Task brief:
In the listing beneath this line, copy exactly the lines starting with the one containing "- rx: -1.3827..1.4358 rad" and going on through the one containing "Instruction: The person".

Supplied information:
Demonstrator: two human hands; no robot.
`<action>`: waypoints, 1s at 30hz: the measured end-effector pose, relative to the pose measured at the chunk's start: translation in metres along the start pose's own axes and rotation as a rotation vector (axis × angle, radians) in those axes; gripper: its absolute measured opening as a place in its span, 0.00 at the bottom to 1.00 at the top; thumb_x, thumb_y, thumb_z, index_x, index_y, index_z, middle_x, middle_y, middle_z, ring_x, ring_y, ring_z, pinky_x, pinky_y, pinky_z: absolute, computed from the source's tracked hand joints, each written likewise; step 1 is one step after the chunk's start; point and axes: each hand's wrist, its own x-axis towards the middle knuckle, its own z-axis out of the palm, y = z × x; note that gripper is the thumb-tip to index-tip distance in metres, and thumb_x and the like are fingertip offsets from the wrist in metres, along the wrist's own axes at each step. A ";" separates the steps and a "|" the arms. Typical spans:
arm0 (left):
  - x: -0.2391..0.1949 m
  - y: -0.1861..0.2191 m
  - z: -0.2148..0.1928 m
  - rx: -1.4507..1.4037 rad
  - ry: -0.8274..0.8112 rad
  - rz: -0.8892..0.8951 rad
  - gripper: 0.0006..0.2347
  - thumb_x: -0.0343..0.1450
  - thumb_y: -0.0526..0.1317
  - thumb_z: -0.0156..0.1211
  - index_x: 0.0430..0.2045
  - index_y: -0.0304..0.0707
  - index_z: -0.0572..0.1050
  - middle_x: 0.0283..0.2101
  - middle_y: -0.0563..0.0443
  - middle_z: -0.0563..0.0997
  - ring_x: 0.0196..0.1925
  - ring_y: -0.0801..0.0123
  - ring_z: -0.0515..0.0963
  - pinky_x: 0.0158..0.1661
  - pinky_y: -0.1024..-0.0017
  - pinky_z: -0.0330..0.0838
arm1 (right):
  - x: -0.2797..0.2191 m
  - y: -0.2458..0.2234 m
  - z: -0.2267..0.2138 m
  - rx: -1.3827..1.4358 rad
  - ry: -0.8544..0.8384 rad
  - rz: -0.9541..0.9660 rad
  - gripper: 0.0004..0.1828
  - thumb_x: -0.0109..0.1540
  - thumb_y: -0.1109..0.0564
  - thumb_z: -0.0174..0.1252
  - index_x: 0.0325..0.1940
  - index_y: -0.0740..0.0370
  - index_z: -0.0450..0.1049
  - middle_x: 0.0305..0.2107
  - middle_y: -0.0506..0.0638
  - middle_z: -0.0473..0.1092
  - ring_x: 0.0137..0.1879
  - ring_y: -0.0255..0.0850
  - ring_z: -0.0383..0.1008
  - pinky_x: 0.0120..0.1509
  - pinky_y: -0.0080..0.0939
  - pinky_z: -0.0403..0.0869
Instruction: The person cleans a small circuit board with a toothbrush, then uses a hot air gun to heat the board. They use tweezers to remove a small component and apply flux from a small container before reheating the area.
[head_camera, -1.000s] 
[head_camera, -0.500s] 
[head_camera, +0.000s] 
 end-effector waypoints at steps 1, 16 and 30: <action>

Written solution:
  - rx: -1.3827..1.4358 rad
  - ry: -0.8544..0.8384 rad
  - rz: -0.9541..0.9660 rad
  - gripper: 0.0004..0.1828
  - thumb_x: -0.0109..0.1540
  - thumb_y: -0.1109..0.0564
  - thumb_z: -0.0174..0.1252
  - index_x: 0.0325..0.1940
  - index_y: -0.0740..0.0370
  - index_z: -0.0450..0.1049
  - middle_x: 0.0305..0.2107
  - middle_y: -0.0506..0.0638
  - middle_z: -0.0473..0.1092
  - ring_x: 0.0137..0.1879
  - ring_y: -0.0255..0.0850
  - ring_z: -0.0383..0.1008
  - pinky_x: 0.0120..0.1509
  - pinky_y: -0.0080..0.0939
  - pinky_z: -0.0403..0.0869
Instruction: The person cleans a small circuit board with a toothbrush, then uses a hot air gun to heat the board. They use tweezers to remove a small component and apply flux from a small container before reheating the area.

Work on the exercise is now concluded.